(Adds comments from SIPC, Senator Vitter)
By Jonathan Stempel and Sarah N. Lynch
NEW YORK/WASHINGTON, Sept 5 (Reuters) - The U.S. Securities and Exchange Commission will not appeal a recent court decision that thousands of victims of financier Allen Stanford’s Ponzi scheme were ineligible under federal law to file claims to recoup their losses, a SEC spokesman said on Friday.
On July 18, a federal appeals court in Washington rejected the SEC’s bid to force the Securities Investor Protection Corp to start paying an estimated 7,800 former customers of Stanford Group Co.
The court concluded that those victims did not qualify as “customers” eligible for compensation by SIPC, which liquidates failed brokerages.
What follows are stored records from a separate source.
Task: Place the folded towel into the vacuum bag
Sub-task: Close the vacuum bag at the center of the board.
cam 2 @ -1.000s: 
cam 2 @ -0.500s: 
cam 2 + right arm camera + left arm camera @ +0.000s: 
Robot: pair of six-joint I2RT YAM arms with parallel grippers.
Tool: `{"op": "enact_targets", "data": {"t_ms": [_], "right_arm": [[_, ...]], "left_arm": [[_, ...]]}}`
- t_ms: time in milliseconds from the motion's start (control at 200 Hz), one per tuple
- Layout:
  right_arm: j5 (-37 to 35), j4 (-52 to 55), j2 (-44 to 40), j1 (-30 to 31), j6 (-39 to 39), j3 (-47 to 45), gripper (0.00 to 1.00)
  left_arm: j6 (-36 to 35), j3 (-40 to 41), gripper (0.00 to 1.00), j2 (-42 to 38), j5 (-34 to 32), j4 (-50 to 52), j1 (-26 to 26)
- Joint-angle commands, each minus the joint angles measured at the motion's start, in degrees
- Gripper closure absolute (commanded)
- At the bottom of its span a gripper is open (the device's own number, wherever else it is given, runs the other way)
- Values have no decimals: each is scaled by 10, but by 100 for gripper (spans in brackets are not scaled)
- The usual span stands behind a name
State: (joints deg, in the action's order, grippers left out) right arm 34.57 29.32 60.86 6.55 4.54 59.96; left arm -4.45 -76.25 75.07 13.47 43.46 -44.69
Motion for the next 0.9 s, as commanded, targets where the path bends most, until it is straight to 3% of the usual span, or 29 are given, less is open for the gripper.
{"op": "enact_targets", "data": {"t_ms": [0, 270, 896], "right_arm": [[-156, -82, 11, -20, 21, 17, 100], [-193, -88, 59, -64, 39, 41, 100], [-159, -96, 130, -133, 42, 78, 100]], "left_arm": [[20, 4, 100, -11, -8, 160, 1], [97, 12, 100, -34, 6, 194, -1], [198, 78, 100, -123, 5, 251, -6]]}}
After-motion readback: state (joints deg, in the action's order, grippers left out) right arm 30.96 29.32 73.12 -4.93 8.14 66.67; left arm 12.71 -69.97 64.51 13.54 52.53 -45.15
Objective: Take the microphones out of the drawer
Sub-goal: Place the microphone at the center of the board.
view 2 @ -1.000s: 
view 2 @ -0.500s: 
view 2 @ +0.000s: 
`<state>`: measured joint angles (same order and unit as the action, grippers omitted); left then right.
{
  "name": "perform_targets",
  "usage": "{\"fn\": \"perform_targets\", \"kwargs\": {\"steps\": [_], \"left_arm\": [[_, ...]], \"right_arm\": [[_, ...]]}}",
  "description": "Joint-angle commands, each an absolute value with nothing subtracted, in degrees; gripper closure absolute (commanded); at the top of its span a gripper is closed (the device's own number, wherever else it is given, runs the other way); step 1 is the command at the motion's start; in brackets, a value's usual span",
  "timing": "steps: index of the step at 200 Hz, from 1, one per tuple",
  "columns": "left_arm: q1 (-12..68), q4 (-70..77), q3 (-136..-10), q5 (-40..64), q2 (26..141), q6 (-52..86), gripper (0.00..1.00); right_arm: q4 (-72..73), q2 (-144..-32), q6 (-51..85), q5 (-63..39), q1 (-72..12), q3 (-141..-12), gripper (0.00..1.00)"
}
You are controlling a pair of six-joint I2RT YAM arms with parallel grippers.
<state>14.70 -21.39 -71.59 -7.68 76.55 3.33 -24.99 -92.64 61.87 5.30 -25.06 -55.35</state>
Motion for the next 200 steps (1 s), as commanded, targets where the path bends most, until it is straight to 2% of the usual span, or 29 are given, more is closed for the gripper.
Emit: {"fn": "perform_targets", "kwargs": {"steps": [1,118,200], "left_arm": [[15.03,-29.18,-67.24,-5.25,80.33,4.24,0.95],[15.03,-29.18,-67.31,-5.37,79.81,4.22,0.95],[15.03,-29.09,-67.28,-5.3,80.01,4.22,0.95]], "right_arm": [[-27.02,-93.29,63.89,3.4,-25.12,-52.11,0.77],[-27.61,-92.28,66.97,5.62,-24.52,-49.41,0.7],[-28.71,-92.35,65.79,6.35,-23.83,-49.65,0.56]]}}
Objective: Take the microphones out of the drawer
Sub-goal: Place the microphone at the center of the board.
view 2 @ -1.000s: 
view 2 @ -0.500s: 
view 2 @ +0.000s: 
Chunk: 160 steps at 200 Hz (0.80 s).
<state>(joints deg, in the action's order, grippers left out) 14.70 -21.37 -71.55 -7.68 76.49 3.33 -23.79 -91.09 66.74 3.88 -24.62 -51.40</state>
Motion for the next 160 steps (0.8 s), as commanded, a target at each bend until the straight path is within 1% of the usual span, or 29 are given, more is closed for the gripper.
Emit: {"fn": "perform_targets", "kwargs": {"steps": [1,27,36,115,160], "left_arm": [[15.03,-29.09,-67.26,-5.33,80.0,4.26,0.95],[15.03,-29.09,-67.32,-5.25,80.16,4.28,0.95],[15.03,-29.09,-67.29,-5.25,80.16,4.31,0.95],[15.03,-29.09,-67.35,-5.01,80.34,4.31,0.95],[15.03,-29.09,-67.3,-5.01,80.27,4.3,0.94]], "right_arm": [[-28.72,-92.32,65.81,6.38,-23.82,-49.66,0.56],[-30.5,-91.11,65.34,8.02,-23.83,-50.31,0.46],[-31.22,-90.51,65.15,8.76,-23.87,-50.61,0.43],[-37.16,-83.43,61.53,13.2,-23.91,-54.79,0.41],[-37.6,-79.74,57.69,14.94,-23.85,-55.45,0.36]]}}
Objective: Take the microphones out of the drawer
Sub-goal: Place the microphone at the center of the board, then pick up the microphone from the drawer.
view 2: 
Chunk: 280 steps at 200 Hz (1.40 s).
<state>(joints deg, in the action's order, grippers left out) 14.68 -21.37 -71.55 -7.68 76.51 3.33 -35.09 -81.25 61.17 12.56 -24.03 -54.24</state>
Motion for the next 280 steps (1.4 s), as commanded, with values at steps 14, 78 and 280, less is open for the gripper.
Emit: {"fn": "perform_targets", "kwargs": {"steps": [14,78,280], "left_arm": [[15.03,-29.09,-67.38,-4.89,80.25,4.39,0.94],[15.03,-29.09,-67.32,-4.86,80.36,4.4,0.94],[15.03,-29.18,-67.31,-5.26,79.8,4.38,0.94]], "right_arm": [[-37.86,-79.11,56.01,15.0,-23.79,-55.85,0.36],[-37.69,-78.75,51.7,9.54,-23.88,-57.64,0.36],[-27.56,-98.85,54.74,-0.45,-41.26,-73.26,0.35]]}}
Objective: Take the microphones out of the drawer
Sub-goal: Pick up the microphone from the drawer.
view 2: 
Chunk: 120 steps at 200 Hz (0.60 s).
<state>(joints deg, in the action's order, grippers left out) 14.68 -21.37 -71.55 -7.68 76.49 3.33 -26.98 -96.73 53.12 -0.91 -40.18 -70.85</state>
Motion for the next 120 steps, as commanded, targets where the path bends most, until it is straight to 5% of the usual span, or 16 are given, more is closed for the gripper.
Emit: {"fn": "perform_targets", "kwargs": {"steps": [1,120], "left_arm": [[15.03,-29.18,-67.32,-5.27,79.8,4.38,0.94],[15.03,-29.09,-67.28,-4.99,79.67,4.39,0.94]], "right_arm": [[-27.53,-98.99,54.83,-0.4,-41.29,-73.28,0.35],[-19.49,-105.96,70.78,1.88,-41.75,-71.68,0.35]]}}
It upheld a July 2012 ruling by a federal district judge.
Stanford, 64, is serving a 110-year prison term following his March 2012 conviction for running an estimated $7.2 billion fraud.
The scheme was centered on bilking investors with fraudulent certificates of deposit issued by his Antigua-based Stanford International Bank.
While the SIPC has handled other big liquidations, including that of Bernard Madoff’s former firm, it contended that Stanford’s customers did not qualify for help because the Antigua bank was not a member of SIPC, unlike Texas-based Stanford Group.
SEC spokesman John Nester said on Friday in an email that the regulatory agency decided “after very careful deliberation” not to pursue the case further.
He also said the SEC remained committed to Stanford’s victims, and would work with the Stanford firm’s receiver, the U.S. Department of Justice and others to maximize recoveries.
SIPC President Stephen Harbeck said in a statement that while his agency “has always had great sympathy for the people who purchased the certificates of deposit issued by the Stanford International Bank, the statute that SIPC administers does not address the losses of these victims.”
Angela Shaw Kogutt, founder of the Stanford Victims Coalition, called the SEC decision “a complete injustice” to Stanford victims.
“Unfortunately, Stanford victims have no private right of action against SIPC,” she said in an email. “The Commission has caved to an organization it is supposed to oversee.”
Louisiana Republican Senator David Vitter, who has championed victims’ effort to file claims in the case, said in a statement: “It’s disappointing the SEC would just give up, but I‘m going to make sure that they stay committed to helping the Stanford Ponzi scheme victims get compensated.”
The case had been the first time the SEC had sued to force SIPC to start a court-supervised liquidation.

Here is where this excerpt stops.